WHAT TO WORK ON
Starting at the line that contains "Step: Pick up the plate" and stopping at the line that contains "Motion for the", transcribe every line of the material below exactly; pictures stay out.

DATASET EXTRACT
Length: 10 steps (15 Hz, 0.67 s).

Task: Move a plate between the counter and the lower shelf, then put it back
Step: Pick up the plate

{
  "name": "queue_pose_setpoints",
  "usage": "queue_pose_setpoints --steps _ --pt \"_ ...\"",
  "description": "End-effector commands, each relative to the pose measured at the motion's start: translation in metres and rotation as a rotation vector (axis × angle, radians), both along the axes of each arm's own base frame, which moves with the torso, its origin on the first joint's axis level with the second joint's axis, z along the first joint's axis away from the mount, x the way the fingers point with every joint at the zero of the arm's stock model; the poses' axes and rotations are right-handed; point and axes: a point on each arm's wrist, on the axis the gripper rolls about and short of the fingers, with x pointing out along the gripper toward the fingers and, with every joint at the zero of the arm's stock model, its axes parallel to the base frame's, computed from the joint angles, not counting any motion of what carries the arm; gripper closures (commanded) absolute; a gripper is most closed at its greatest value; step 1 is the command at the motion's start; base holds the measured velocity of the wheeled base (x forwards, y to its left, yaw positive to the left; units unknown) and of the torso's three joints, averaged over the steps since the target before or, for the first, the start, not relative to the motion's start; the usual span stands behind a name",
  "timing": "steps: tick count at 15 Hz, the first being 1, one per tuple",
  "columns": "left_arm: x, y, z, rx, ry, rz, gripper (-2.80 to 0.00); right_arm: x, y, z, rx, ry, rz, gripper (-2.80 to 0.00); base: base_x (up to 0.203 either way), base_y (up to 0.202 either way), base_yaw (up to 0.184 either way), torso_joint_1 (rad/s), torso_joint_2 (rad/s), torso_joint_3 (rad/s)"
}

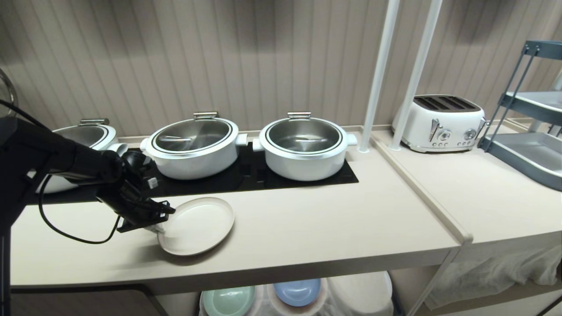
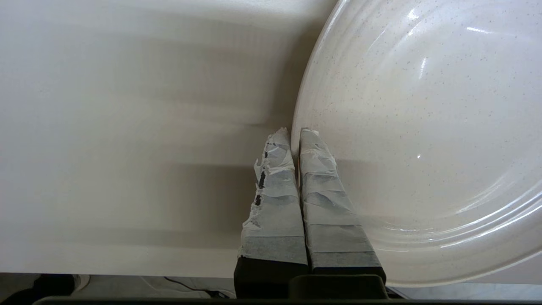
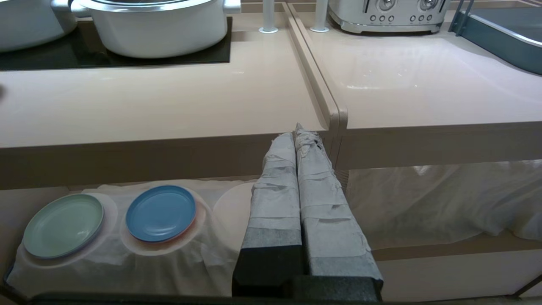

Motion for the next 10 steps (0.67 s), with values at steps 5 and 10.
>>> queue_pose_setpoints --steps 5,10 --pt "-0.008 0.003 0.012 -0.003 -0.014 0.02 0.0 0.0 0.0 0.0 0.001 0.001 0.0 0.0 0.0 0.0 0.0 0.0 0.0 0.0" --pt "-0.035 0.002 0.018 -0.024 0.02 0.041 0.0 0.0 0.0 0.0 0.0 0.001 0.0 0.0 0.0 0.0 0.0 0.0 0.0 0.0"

SOLUTION
Step: Pick up the plate

{
  "name": "queue_pose_setpoints",
  "usage": "queue_pose_setpoints --steps _ --pt \"_ ...\"",
  "description": "End-effector commands, each relative to the pose measured at the motion's start: translation in metres and rotation as a rotation vector (axis × angle, radians), both along the axes of each arm's own base frame, which moves with the torso, its origin on the first joint's axis level with the second joint's axis, z along the first joint's axis away from the mount, x the way the fingers point with every joint at the zero of the arm's stock model; the poses' axes and rotations are right-handed; point and axes: a point on each arm's wrist, on the axis the gripper rolls about and short of the fingers, with x pointing out along the gripper toward the fingers and, with every joint at the zero of the arm's stock model, its axes parallel to the base frame's, computed from the joint angles, not counting any motion of what carries the arm; gripper closures (commanded) absolute; a gripper is most closed at its greatest value; step 1 is the command at the motion's start; base holds the measured velocity of the wheeled base (x forwards, y to its left, yaw positive to the left; units unknown) and of the torso's three joints, averaged over the steps since the target before or, for the first, the start, not relative to the motion's start; the usual span stands behind a name",
  "timing": "steps: tick count at 15 Hz, the first being 1, one per tuple",
  "columns": "left_arm: x, y, z, rx, ry, rz, gripper (-2.80 to 0.00); right_arm: x, y, z, rx, ry, rz, gripper (-2.80 to 0.00); base: base_x (up to 0.203 either way), base_y (up to 0.202 either way), base_yaw (up to 0.184 either way), torso_joint_1 (rad/s), torso_joint_2 (rad/s), torso_joint_3 (rad/s)"
}


Motion for the next 10 steps (0.67 s), with values at steps 5 and 10.

No further work remains on this exercise.